The European Space Agency will be proposing a Crew Space Transportation System (CSTS) technology programme at its 25-26 November member states ministerial meeting and not asking for a green light for a major step in developing a new vehicle
This became clear at NASA’s Kennedy Space Center last week at the launch of Space Shuttle Atlantis when talking to ESA director-general Jean-Jacques DordainDordain had become more circumspect about the future of CSTS since the comments at the end of 2007 by Russia’s Federal Space Agency head Anatoly Perminov that Russia could go its own way for a new manned spacecraft
The ESA chief had talked about a ‘plan b’ and a western European-only project at his “Meet the director-general” press conference in January.

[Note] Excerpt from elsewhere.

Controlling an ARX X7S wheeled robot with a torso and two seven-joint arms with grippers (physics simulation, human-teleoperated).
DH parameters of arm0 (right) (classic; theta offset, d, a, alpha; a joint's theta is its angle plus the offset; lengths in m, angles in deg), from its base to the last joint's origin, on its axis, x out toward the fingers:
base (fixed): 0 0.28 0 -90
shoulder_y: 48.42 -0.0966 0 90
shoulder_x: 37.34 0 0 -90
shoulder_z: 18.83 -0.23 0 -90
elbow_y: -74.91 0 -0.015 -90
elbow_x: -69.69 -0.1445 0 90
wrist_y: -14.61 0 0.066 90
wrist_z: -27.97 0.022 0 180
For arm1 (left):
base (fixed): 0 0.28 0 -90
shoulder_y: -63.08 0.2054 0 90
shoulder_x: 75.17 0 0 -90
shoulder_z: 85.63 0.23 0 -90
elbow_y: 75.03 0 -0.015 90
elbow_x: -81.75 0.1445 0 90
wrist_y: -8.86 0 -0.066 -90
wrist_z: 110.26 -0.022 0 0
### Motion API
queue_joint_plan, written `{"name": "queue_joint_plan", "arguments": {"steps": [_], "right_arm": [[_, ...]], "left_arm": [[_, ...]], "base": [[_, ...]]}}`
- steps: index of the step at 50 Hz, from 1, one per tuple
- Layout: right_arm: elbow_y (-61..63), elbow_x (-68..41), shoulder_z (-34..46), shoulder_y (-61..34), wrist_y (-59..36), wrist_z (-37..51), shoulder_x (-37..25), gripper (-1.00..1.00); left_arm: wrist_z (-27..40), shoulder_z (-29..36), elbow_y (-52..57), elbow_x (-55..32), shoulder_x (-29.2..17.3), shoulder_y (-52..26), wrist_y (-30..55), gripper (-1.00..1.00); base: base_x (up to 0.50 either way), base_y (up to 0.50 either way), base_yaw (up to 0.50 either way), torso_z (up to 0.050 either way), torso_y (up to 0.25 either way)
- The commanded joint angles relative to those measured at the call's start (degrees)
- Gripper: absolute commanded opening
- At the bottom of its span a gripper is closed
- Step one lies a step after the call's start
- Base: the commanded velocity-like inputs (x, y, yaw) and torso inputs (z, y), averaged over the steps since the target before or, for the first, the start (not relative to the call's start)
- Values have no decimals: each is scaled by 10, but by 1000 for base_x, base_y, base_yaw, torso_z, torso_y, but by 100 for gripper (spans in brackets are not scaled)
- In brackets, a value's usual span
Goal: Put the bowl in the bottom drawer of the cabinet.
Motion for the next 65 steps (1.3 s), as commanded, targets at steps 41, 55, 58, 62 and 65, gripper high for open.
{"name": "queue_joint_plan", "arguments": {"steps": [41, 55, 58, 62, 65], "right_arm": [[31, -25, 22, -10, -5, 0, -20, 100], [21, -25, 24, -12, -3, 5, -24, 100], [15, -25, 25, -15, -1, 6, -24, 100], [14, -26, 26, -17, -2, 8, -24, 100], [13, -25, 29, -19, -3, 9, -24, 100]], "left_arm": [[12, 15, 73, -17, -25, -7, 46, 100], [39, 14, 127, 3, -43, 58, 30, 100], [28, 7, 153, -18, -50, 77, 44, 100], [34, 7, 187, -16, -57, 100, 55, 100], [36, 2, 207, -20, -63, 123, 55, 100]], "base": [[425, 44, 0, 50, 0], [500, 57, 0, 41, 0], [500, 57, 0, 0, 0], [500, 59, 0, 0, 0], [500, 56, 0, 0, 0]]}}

But at KSC it became clear that the ongoing 15-month €15 million CSTS preparatory programme that saw its first industrial bilateral between Russian prime Energia and ESA prime EADS Astrium last September will result in a technology programme proposal
I am not surprised.
While at the BepiColombo event in Friedrichsafen, Germany earlier this year Space News’ Peter de Selding, AvWeek’s Mike Taverna, France’s Air and Cosmos Anne Muerojevo and I came to the conclusion, over a few beers, that the apparent Russian, ESA split on CSTS probably reflected a reaction from ESA member states to the cost of the original CSTS proposal that were far from positive. De Selding, very efficiently, followed up the theory and wrote a story with information from some European government sources – if only I could now find the link
But the CSTS downgrading may not be all bad. A recent article by Aviation Week (again I can’t find the link) says that any new manned spacecraft would be launched from the new spaceport at Vostochny that will begin operation by 2020. So much for the Russian plans for CSTS/Kliper to come into service in 2012
It also make sense as, as I reported exclusively here last week, the booster for CSTS is yet to be decided but it is expected to be a new launcher. I wonder if a future version of Angara could do the job but whatever it is Russia, for all its rocket expertise, is not going to have a new booster ready in four or five years. Just look at how long Angara has taken so far!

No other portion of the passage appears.